Columbia Law School Human Rights Clinic Joins NGO Coalition Urging the United Nations Security Council to Stand with Yemeni Human Rights Advocates and Civil Society Leaders
Human rights organizations express alarm at recent efforts by the Government of Yemen to intimidate Yemeni civil society advocates and urge Security Council Ambassadors to take action in support of Yemeni civil society
May 10, 2017, NEW YORK – The Columbia Law School Human Rights Clinic, together with a coalition of human rights groups, is urging the Ambassadors on the United Nations Security Council to take immediate action to support Yemeni civil society, in the face of recent attempts by the Government of Yemen to silence and intimidate renowned Yemeni human rights advocates.
The joint letter is a response to recent efforts by the Government of Yemen, through its Embassy in Washington, D.C, to discredit the work of Yemeni human rights advocates to the media and Congressional staffers.
“The Ambassadors on the Security Council should be alarmed by the Government of Yemen’s efforts to smear the work of independent advocates,” said Professor Sarah Knuckey, the Director of the Human Rights Clinic and Faculty Co-Director of the Human Rights Institute. “Without the work of Yemeni civil society organizations, many of the human rights effects of the conflict in Yemen would go undocumented, making it substantially harder for the international community to understand and respond to one of the most under-reported armed conflicts in the world today.”

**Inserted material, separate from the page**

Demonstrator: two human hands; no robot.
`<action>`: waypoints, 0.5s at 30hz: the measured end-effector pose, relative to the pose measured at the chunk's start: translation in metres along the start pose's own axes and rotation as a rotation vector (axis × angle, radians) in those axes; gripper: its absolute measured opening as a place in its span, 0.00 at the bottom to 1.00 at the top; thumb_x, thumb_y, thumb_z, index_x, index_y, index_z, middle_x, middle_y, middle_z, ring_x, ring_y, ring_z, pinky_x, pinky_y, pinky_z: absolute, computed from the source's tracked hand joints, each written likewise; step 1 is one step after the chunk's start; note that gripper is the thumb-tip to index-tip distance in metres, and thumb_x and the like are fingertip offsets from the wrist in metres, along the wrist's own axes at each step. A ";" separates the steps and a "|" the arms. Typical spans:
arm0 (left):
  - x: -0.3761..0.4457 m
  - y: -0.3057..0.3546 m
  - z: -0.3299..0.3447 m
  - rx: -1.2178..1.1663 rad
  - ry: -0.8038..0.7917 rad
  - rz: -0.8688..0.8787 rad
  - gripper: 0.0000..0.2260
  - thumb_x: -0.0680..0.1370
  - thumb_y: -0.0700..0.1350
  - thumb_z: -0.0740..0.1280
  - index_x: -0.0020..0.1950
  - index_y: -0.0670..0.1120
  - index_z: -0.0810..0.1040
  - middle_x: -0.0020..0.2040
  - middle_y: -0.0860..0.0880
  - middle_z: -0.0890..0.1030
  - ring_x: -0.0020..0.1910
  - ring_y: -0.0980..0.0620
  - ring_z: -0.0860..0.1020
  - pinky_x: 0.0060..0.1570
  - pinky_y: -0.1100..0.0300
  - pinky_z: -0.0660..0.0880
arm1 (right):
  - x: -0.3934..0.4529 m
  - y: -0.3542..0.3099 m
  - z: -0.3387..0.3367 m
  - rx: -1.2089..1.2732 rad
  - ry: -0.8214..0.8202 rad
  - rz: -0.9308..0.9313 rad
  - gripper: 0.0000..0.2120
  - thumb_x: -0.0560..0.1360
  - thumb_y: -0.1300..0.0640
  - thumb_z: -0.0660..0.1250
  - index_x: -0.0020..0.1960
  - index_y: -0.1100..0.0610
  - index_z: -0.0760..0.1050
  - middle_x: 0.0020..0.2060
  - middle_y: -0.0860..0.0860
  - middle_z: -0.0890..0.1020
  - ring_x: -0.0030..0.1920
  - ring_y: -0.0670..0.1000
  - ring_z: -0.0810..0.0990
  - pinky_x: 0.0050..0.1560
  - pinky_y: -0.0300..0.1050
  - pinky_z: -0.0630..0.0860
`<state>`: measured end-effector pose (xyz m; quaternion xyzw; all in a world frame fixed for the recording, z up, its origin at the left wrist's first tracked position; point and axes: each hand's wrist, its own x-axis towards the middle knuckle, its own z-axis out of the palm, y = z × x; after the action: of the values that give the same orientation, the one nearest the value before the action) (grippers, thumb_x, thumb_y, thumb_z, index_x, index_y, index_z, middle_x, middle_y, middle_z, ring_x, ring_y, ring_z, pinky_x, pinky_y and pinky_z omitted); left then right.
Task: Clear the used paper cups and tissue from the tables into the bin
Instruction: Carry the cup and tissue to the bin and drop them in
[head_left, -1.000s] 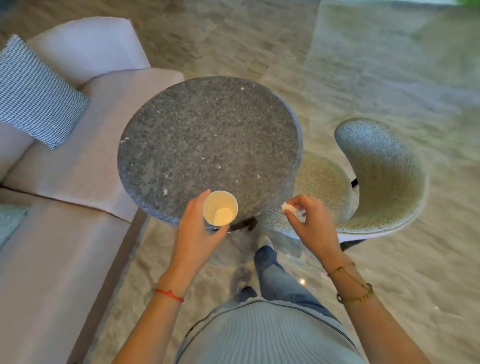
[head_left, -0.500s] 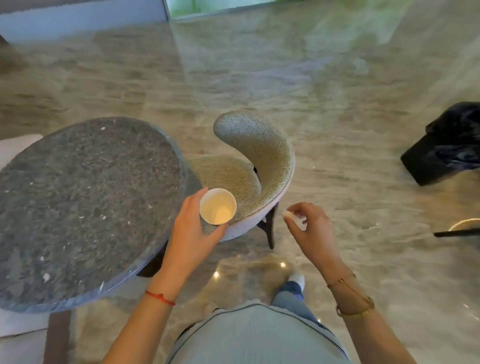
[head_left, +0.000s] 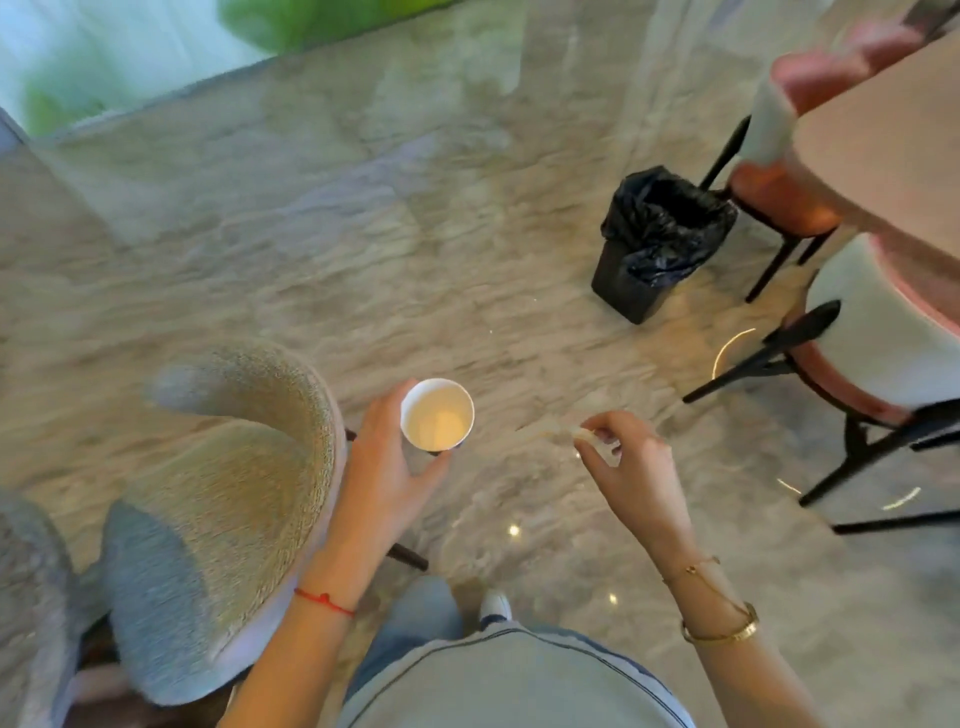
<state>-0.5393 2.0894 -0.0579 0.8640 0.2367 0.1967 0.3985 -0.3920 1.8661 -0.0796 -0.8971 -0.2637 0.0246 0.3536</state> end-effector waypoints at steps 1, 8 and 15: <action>0.014 0.006 0.012 -0.001 -0.023 0.017 0.33 0.68 0.46 0.77 0.70 0.46 0.68 0.62 0.52 0.71 0.61 0.54 0.71 0.59 0.49 0.74 | 0.008 0.010 -0.006 -0.001 0.018 0.023 0.05 0.74 0.53 0.70 0.49 0.51 0.77 0.42 0.44 0.79 0.45 0.43 0.75 0.46 0.37 0.74; 0.121 0.030 0.089 0.021 -0.161 0.097 0.34 0.69 0.46 0.77 0.71 0.47 0.67 0.65 0.49 0.73 0.62 0.51 0.72 0.60 0.52 0.73 | 0.075 0.071 -0.028 -0.014 0.089 0.174 0.06 0.74 0.55 0.71 0.50 0.52 0.77 0.43 0.44 0.79 0.46 0.44 0.76 0.47 0.39 0.74; 0.265 0.046 0.173 0.019 -0.226 0.193 0.34 0.68 0.46 0.77 0.71 0.47 0.67 0.64 0.50 0.73 0.61 0.49 0.74 0.57 0.49 0.75 | 0.192 0.135 -0.039 -0.036 0.120 0.275 0.05 0.74 0.52 0.70 0.49 0.51 0.77 0.42 0.43 0.78 0.46 0.42 0.74 0.45 0.35 0.71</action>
<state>-0.2212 2.1099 -0.0866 0.9030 0.1080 0.1335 0.3938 -0.1560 1.8536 -0.1103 -0.9308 -0.1170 0.0145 0.3460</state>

The NGO letter highlights the essential work of the Yemeni human rights organization, Mwatana Organization for Human Rights, which has been wrongfully accused by the Government of Yemen for being aligned with “Iran-backed Houthi rebels.” Mwatana is a pre-eminent Yemeni civil society organization that is globally recognized for providing independent and comprehensive human rights investigations, without political bias, about violations carried out by all parties to the current Yemen conflict. The Yemeni government’s unfounded accusations are the latest in a series of attacks on Ms. Almutawakel and her colleagues by different parties to the conflict. Previously, they have been beaten, harassed, and arbitrarily detained by the Houthis a result of their work.
In April 2017, Columbia Law School’s Human Rights Institute awarded Mrs. Almutawakel and her colleague and Mwatana co-founder Abdulrasheed Alfaqih the “Global Advocate Award,” and they were invited to be Practitioners-In-Residence at Columbia Law School. The unique program is designed for human rights practitioners seeking to engage in research, writing, and scholarly discussion and exchange connected to their human rights practice.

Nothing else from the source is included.